EQ2 Flashcards
How threatened ecosystems can be audited?
- Economic scorecard (shows an ecosystem’s ability to produce goods and services)
- Living Planet Index (monitors changes overtime in forests/marine)
- EFP (measures human impact on planet)
- Red List of Endangered Species
- Millennium Ecosystem Assessment (multi scale assessment commissioned by the UN)
What is a terrestrial eco-region?
A large area of land containing distinct assemblies of species, natural communities and habitats.
Where are the most threatened biomes?
In the temperate zone as they have a long history of human settlement and they are the most economically developed.
Where is the threat shifting to?
The tropics as there is high population increase so high resource exploitation.
Where is the least threatened areas?
Where there is very high latitude
Tundra and boreal forests are relatively unthreatened
What are the factors maximise the threats of biodiversity?
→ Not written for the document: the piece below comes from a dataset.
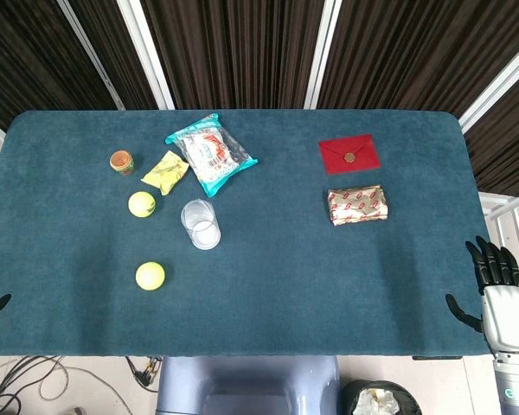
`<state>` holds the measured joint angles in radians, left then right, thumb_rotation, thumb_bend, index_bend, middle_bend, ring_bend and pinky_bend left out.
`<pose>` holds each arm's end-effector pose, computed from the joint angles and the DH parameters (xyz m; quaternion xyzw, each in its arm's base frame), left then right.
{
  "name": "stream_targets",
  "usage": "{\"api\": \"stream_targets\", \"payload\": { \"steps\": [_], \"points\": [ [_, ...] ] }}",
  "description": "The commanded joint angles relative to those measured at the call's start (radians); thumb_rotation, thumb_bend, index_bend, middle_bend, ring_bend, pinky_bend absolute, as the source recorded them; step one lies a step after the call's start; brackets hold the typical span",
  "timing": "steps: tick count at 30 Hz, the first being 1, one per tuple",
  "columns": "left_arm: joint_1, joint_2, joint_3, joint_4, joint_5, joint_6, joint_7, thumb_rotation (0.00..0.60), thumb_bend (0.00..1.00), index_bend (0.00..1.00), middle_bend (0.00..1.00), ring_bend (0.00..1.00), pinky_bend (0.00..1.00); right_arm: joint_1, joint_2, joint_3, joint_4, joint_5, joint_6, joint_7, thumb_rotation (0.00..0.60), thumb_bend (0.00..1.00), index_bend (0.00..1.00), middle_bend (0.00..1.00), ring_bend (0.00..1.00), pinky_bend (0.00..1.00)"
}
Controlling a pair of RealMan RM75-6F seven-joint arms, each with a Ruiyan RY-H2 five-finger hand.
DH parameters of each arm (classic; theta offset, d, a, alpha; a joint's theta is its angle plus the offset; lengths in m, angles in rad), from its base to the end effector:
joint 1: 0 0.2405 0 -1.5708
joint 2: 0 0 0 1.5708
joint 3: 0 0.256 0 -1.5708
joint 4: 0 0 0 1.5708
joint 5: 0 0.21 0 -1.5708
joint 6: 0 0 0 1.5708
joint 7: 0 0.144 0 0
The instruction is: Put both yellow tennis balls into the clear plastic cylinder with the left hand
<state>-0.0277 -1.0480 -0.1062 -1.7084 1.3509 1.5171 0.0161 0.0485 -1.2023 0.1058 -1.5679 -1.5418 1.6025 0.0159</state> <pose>-0.3200 0.1718 0.1923 -0.5190 -0.4119 -0.3762 0.6476 -0.3030 -0.1797 0.1580 0.5520 -0.3552 0.4523 0.6038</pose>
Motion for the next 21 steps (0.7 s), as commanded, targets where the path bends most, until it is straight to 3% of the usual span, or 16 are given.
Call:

- unsustainable high rate of population rise and natural resource consumption
- Poorest areas are threatened due to inequality, poor management and flow of benefits
- Agriculture, forestry, fishing on a narrow spectrum of products
- Government and business are ignoring environment and developing economically instead
- Unsustainable exploitation is promoted by legal institutional systems
- There is a lack of knowledge and understanding for the conservation of biodiversity
What global threats are there?
CLIMATE CHANGE (Stern Review)
DEFORESTATION
What are the effects of CC on biodiversity?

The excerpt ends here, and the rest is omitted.